Огонь | страница 24



Это был тоже доменный цех, но раза в три больше того, который они только что оставили. Под потолком горело несколько звездно-ярких ламп, но отсюда они казались тусклыми, — и дальние углы этого черного зала терялись во мгле. Здесь можно было бы устраивать хоккей или футбольные матчи, собирая под крышей десятки тысяч зрителей.

Выпуклая, бочкообразная стена домны поражала размерами. Сперва цех показался Павлу безлюдным, потом он разглядел множество людских фигурок, только они не замечались сразу, они были как соринки по корпусу домны.

На огромной трубе, опоясывавшей домну, висел белый плакат, издали казавшийся приколотым к ней листком из блокнота:

ДАДИМ МЕТАЛЛ 20 ЯНВАРЯ!

— Плакат устарел, — сказал Павел.

— Эх, чер-рт! — рассвирепел Славка. — Кричи-кричи, говори-говори — все как об стенку! Подожди меня, я сейчас им всыплю! Стыд!

И он убежал, а Павел прислонился к железной колонне, и в голове у него уже творился полный кавардак, калейдоскоп от всех этих шумов, дымов, циклопических размеров…

«Выплавка металла, — подумал он, — во все века была таинством, почти колдовством. Были умельцы, были секреты. Могла быть „легкая рука“ мастера и наоборот… Но теперь это… это черт знает что! Это ни с чем не сравнимо. Прозаическое, реальное, научное… сверхколдовство! Если растут, как грибы, такие вот домны, то это означает не просто количественный рост промышленности. Это серьезнее, ибо количество переходит в качество…»

Он вспомнил кедринское стихотворение о хлебе и железе. Кедрин писал с любовью о хлебе, а о железе — зло.

Но, не будь железа, была бы цивилизация? Цивилизация не может быть злом.

— Один только ноль переделаешь в шестерку! — говорил Слава Селезнев, ведя какого-то долговязого парня. — Вместо «20» «26» — очень легко! Понял?

— Понятно.

— Как оно у вас вообще? Работа идет?

— Да работаем…

— Ну, работайте, работайте!

Славка потащил Павла прочь, спохватившись, что уже опаздывает на заседание.
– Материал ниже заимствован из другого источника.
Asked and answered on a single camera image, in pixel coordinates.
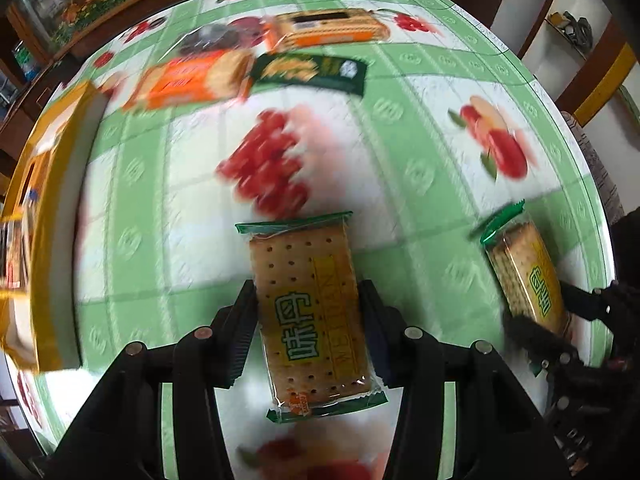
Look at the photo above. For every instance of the yellow cardboard box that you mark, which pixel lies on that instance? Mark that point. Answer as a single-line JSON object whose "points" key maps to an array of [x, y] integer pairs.
{"points": [[80, 160]]}

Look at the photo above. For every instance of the clear bag of dark snacks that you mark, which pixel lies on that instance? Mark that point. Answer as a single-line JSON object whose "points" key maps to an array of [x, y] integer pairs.
{"points": [[210, 40]]}

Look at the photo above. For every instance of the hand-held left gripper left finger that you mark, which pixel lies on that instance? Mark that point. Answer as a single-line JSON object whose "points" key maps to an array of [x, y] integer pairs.
{"points": [[242, 340]]}

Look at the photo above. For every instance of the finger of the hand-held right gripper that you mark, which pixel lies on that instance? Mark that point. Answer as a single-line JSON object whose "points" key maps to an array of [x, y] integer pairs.
{"points": [[540, 342], [592, 305]]}

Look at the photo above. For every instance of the long orange cracker packet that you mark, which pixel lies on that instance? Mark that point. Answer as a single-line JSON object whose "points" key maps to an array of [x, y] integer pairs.
{"points": [[325, 27]]}

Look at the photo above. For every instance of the orange cracker packet yellow ends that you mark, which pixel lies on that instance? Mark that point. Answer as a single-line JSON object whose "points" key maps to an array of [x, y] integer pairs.
{"points": [[195, 80]]}

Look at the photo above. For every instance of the dark shoes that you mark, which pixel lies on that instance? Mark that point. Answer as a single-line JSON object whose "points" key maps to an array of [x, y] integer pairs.
{"points": [[575, 27]]}

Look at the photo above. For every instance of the orange snack packet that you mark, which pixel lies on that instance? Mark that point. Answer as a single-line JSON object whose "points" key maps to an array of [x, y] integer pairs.
{"points": [[22, 250]]}

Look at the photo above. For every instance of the dark green snack packet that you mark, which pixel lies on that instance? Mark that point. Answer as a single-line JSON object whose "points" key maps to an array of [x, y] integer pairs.
{"points": [[305, 70]]}

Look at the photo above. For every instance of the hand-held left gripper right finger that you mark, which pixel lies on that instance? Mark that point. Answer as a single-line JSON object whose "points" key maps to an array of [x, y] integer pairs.
{"points": [[375, 340]]}

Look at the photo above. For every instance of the striped seat cushion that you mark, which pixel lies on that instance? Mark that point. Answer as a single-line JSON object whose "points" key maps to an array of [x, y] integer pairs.
{"points": [[595, 170]]}

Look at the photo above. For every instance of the yellow green cracker packet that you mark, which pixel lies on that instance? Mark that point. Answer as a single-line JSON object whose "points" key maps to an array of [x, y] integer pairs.
{"points": [[310, 310], [530, 270]]}

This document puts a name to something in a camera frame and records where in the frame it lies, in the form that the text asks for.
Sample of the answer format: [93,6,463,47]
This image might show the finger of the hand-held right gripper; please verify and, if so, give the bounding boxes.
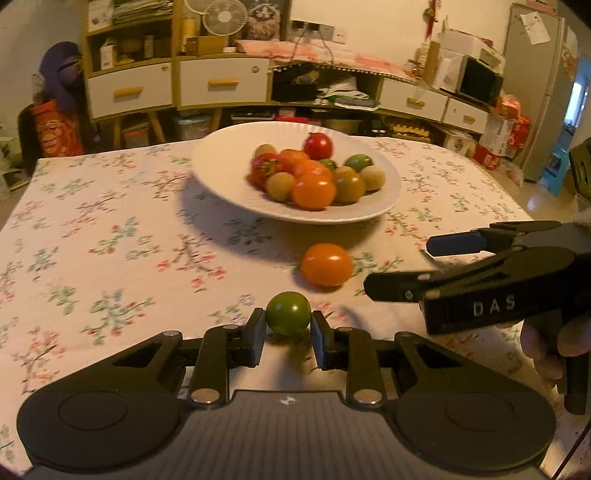
[426,220,561,258]
[363,247,575,304]

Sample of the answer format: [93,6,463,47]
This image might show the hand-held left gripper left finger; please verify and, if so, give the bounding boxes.
[111,308,267,409]

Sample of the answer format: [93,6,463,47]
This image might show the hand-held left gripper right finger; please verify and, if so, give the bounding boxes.
[310,310,467,408]

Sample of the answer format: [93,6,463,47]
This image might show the orange tomato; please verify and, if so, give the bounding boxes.
[301,243,354,288]
[291,174,337,212]

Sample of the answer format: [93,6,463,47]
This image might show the olive brown tomato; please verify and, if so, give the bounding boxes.
[331,167,366,205]

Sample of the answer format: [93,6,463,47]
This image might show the plain red tomato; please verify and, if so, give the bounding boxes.
[302,132,334,161]

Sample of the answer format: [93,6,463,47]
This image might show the red tomato with green calyx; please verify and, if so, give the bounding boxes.
[249,154,289,190]

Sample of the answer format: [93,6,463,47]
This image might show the white ribbed plate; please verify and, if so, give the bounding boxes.
[191,121,403,225]

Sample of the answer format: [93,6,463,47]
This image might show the person's right hand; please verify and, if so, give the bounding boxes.
[521,316,591,394]

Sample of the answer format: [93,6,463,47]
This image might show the red snack cartons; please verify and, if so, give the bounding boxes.
[473,95,532,171]

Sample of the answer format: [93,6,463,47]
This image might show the yellow egg tray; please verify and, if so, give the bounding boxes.
[385,121,432,143]

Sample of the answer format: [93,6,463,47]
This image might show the blue box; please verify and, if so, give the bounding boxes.
[540,144,571,197]

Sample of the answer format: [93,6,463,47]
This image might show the white drawer of low cabinet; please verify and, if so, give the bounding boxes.
[381,78,448,123]

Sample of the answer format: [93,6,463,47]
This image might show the long low wooden cabinet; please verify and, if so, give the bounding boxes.
[270,62,490,136]

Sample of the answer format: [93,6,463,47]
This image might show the black microwave oven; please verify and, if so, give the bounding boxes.
[457,55,504,107]

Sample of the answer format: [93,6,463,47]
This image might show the grey refrigerator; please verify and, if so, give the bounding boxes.
[501,4,578,183]

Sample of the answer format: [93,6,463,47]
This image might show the floral tablecloth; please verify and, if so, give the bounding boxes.
[0,136,550,462]

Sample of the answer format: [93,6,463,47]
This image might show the pile of papers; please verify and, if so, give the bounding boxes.
[318,76,382,109]

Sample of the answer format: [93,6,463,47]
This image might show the white cardboard box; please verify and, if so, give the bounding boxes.
[438,28,506,70]

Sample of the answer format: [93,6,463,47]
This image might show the clear plastic storage box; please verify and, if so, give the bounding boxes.
[121,122,151,148]
[173,115,211,141]

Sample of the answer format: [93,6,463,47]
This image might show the pink patterned cloth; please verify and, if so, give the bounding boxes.
[235,39,416,84]

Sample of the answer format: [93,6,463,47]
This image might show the paper sheet on refrigerator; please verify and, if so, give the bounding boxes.
[519,11,552,44]

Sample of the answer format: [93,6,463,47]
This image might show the white drawer of short cabinet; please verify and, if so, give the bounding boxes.
[179,58,269,108]

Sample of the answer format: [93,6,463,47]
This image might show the white drawer of tall cabinet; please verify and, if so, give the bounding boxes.
[87,62,174,120]

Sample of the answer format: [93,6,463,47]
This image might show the short wooden cabinet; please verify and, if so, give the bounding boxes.
[173,46,274,134]

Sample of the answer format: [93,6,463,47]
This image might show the orange printed bucket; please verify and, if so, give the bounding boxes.
[30,99,84,158]

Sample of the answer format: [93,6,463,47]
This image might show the framed cat picture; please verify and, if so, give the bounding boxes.
[245,0,289,41]

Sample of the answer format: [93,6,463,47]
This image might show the brown cardboard box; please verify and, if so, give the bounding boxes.
[185,36,229,55]

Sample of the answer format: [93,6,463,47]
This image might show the black flat board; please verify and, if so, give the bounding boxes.
[17,108,38,162]

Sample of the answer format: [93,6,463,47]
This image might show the tall wooden shelf cabinet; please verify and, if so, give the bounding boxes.
[83,0,180,145]

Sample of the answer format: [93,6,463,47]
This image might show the white desk fan with stand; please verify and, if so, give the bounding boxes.
[203,0,247,49]

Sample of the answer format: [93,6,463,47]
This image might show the purple plush toy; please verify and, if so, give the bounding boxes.
[31,41,86,114]

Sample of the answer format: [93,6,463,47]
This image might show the stack of newspapers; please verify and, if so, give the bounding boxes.
[113,0,174,25]

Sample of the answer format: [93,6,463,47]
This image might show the white box with picture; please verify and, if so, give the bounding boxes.
[88,0,114,31]

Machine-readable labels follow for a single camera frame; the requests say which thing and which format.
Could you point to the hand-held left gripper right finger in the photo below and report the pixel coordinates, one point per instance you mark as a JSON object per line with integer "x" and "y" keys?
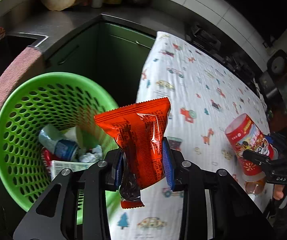
{"x": 167, "y": 165}

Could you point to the grey kitchen counter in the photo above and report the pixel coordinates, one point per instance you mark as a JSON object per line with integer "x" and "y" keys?
{"x": 58, "y": 25}

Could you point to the pink towel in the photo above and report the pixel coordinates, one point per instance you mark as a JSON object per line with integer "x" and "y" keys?
{"x": 16, "y": 75}

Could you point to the black rice cooker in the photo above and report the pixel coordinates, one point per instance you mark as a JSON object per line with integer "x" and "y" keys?
{"x": 278, "y": 65}

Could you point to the green plastic basket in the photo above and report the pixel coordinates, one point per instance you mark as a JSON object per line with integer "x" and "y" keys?
{"x": 21, "y": 120}

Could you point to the green base cabinet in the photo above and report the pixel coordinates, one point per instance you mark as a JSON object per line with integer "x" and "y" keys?
{"x": 96, "y": 55}

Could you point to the red snack packet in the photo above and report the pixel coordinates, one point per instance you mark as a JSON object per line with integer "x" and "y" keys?
{"x": 138, "y": 135}

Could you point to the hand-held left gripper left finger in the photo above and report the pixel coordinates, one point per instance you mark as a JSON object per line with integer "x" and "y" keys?
{"x": 119, "y": 166}

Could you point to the silver wrapper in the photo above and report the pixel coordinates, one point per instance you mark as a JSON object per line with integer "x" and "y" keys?
{"x": 91, "y": 155}

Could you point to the orange drink bottle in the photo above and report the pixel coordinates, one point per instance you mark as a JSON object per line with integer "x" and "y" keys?
{"x": 254, "y": 187}

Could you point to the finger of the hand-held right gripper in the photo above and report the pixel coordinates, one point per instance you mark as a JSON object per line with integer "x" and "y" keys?
{"x": 256, "y": 156}
{"x": 277, "y": 140}

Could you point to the white carton box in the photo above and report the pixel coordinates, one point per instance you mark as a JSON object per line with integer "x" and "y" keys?
{"x": 66, "y": 166}

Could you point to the steel sink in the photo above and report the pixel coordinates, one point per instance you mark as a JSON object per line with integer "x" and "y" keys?
{"x": 13, "y": 47}

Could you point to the red printed snack canister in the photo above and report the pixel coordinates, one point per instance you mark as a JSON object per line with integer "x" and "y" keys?
{"x": 248, "y": 137}

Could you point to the white printed tablecloth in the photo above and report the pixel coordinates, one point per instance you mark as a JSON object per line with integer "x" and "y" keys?
{"x": 203, "y": 92}

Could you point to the red cola can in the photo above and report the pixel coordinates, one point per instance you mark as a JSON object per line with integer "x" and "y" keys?
{"x": 47, "y": 158}

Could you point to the small red white object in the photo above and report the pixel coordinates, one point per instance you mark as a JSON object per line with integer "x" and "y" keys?
{"x": 0, "y": 32}

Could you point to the black gas stove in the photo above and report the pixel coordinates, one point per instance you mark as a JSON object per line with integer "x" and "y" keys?
{"x": 208, "y": 37}

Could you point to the small white jar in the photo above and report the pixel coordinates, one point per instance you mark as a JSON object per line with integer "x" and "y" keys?
{"x": 97, "y": 2}

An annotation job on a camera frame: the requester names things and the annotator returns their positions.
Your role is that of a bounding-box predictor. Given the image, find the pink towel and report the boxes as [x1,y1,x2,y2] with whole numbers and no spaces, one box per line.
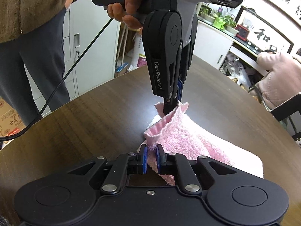
[143,101,263,185]

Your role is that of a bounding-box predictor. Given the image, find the red printed cardboard box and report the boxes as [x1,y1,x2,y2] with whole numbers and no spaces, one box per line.
[0,96,28,146]

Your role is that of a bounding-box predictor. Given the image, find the person's brown jacket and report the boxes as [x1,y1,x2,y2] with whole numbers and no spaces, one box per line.
[0,0,83,44]

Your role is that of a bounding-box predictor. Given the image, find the white sack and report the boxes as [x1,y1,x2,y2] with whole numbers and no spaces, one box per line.
[128,32,147,70]

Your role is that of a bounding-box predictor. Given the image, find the black cable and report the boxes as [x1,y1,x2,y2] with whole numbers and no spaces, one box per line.
[0,16,119,144]

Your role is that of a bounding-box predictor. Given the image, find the black office chair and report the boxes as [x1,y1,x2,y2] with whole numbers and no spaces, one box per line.
[249,85,301,144]

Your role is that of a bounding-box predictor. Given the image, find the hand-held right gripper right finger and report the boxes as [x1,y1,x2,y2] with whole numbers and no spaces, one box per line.
[155,144,237,195]

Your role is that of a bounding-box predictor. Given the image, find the large framed calligraphy picture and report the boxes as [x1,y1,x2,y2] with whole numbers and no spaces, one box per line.
[247,0,301,31]

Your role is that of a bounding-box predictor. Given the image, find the green bag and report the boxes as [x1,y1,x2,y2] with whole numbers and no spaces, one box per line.
[213,16,225,30]

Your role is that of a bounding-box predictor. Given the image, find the potted plant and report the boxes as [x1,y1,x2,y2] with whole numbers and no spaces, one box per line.
[198,3,214,21]
[224,15,238,35]

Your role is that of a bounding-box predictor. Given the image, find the person's grey trousers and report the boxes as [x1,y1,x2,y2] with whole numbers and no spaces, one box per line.
[0,7,71,118]

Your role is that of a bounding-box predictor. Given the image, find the white metal cabinet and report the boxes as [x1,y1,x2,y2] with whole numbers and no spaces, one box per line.
[25,0,121,116]

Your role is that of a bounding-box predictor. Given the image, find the pile of white plastic bags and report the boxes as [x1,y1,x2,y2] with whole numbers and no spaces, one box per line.
[219,53,250,86]

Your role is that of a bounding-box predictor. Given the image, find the red blender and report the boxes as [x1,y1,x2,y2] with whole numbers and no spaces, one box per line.
[236,24,250,41]

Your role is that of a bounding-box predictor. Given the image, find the white desk counter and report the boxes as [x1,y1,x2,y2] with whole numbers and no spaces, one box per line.
[192,19,268,76]

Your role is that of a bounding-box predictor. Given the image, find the person's left hand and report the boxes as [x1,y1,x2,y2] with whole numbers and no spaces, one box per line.
[107,0,151,29]

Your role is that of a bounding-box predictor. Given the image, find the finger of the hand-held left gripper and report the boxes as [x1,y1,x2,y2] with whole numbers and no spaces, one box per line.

Он был все так же возбужден, весело потирал руки, полный радостной энергии и жизнедеятельности, кругленький и розовощекий, но Павел поймал себя на том, что не чувствует к нему симпатии.

— Кого еще из наших? — сказал Славка. — Постой, дай вспомнить… Северухина ты не знал? Нет. Мишка Рябинин. Ты его должен, конечно, помнить. Математик-то наш — повар! Да, да, повар столовой. Здесь у нас несколько столовых — и на заводе, и на стройке, и еще городские. Вот тут на стройке в одной из них Мишка шефом работает. Вон она, хреновая столовка, каждый день жалобы, драим ее, драим — как об стенку!.. Женька Павлова — та сейчас в библиотеке технической, в управлении, на втором этаже. Выходила замуж, неудачно, черт их разберет, что там случилось. В общем, живет одна, учти. Настроение у нее вечно этакое ин-тел-лекту-альное, высокие материи и печаль… Да, вижу иногда Белоцерковского, конечно, этот в городской газете молодежной, не то литработник, не то фотограф, не то сволочь. Кажется, все вместе! Вот кого я, Паша, ненавижу!.. Ух, видеть его харю не могу! Опустился, спился, алкаш законченный, гад и мерзавец.